- Swedish picture sleeve

Single by the Beach Boys

from the album Surfer Girl
- B-side: "Little Deuce Coupe"
- Released: July 22, 1963
- Recorded: June 12, 1963
- Studio: Western, Hollywood
- Genre: California sound; doo-wop; sunshine pop;
- Length: 2:26
- Label: Capitol
- Songwriter: Brian Wilson
- Producer: Brian Wilson

The Beach Boys singles chronology
| "Surfin' U.S.A" (1963) | "Surfer Girl" (1963) | "Be True to Your School" (1963) |

Audio sample
- file; help;

= Surfer Girl (song) =

"Surfer Girl" is a song by the American rock band the Beach Boys from their 1963 album Surfer Girl. Written and sung by Brian Wilson, it was released as a single, backed with "Little Deuce Coupe", on July 22, 1963. The single was the first Beach Boys record to have Brian Wilson officially credited as the producer.

==Background==
Wilson frequently referred to "Surfer Girl" as his first original composition. However, his closest high school friends disputed this, recalling that Wilson had written numerous songs prior to "Surfer Girl". The lyrics were inspired by Judy Bowles, Wilson's first serious girlfriend, whom he had dated for three and a half years.
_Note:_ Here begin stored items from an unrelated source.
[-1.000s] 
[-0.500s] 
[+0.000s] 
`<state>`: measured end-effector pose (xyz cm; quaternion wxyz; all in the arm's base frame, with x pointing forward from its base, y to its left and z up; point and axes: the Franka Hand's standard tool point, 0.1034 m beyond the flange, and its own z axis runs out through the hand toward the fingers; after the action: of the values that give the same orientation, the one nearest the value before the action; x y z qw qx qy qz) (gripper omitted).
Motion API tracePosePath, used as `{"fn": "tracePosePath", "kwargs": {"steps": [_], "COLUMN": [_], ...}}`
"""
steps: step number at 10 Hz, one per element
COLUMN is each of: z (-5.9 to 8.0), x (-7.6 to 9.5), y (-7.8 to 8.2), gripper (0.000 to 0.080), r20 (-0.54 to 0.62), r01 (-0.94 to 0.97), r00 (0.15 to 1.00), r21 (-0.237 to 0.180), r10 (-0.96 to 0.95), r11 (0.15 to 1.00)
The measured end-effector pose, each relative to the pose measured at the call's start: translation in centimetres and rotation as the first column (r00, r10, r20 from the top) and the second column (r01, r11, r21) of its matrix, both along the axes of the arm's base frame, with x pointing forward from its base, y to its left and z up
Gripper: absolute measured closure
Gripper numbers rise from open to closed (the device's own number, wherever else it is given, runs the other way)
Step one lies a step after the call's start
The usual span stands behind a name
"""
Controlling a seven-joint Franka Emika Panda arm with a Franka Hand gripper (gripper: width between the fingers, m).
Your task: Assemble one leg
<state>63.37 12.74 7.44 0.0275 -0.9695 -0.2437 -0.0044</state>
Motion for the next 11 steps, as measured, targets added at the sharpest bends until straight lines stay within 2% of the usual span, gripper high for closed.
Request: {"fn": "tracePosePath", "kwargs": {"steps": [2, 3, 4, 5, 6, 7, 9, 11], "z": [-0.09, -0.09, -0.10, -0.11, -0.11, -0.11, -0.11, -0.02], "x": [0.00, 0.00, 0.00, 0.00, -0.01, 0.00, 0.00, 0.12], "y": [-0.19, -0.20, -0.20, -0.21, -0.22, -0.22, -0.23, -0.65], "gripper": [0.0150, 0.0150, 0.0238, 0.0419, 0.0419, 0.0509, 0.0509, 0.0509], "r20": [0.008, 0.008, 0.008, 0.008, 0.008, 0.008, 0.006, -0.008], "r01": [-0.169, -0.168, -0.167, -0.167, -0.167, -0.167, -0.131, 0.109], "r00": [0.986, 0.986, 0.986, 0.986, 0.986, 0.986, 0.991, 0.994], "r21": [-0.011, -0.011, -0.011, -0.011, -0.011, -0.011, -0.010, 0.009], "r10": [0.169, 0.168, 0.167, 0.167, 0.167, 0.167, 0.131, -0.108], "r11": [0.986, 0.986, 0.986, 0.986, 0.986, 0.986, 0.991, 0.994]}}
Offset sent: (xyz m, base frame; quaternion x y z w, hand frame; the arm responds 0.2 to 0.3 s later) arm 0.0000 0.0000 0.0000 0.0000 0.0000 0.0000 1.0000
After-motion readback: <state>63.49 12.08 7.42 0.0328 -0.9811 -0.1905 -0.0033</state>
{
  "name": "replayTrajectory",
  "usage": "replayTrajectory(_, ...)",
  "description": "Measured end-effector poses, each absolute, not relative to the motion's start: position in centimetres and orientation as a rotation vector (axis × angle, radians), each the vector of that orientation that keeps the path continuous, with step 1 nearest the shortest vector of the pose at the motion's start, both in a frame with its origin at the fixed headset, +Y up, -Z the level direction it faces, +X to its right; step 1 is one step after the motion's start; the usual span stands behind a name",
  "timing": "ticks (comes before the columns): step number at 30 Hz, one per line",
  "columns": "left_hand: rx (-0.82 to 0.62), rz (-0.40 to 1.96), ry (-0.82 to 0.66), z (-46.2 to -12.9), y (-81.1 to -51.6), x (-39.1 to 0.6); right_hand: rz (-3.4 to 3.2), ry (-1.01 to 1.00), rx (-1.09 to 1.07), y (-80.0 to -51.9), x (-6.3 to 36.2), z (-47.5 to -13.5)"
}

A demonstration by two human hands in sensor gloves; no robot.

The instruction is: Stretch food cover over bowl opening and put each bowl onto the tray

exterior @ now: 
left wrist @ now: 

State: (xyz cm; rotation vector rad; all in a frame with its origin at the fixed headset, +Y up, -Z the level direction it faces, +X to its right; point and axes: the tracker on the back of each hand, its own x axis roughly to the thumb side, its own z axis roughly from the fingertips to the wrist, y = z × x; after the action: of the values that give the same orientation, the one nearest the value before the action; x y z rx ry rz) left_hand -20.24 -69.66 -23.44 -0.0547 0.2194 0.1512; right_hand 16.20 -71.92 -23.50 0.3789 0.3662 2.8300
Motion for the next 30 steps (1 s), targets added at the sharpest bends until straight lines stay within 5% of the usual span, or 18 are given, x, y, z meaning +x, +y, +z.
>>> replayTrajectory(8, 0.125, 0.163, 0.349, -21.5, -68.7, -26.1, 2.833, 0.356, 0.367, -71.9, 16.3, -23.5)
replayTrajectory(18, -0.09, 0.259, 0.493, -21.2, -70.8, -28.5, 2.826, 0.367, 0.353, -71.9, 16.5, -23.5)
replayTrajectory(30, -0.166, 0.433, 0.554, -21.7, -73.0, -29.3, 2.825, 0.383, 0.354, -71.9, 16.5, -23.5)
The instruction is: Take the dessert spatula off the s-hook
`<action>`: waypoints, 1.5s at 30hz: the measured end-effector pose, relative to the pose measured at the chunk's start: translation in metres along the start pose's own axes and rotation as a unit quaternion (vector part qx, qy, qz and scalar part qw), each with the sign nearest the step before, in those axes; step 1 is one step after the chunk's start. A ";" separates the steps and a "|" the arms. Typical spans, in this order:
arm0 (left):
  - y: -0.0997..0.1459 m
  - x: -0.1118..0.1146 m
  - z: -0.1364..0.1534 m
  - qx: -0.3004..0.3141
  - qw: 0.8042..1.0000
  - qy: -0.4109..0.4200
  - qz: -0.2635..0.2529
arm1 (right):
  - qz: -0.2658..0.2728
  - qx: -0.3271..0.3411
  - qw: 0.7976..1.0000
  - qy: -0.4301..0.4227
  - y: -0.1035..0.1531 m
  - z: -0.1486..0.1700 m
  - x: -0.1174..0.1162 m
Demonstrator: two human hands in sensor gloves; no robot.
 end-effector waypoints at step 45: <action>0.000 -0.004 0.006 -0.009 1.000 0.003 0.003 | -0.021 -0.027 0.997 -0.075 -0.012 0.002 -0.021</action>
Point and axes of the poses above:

The song was based on a Dion and the Belmonts version of "When You Wish Upon a Star", which has the same AABA form. As a solo artist, Wilson later covered it for the tribute album In the Key of Disney (2011), saying, "We're doin' "When You Wish Upon a Star" for the new album. It kinda inspired "Surfer Girl.".

==Recording==
The band first recorded the song at World Pacific Studios on February 8, 1962, at an early recording session. However, the recordings from that session, engineered by Hite Morgan, would not be released until 1969.

The version released in 1963 as a single and on the Surfer Girl album was recorded June 12, 1963.

The song is written in the key of D major, with a key change to E-flat major after the B section.

==Single release==
The "Surfer Girl" single, backed with "Little Deuce Coupe", was released on Capitol Records in the United States on July 22, 1963. Cash Box described it as "a lilting soft beat-ballad charmer."

==Charts==

| Chart (1963) | Peak position |
|---|---|
| Canada (CHUM Chart) | 3 |
| New Zealand (Lever Hit Parade) | 5 |
| U.S. Billboard Hot 100 | 7 |
| U.S. Billboard Hot R&B Singles | 18 |

==Certifications==

Certifications for "Surfer Girl"
| Region | Certification | Certified units/sales |
| United States (RIAA) | Gold | 500,000^{‡} |
^{^} Shipments figures based on certification alone. ^{‡} Sales+streaming figures based on certification alone.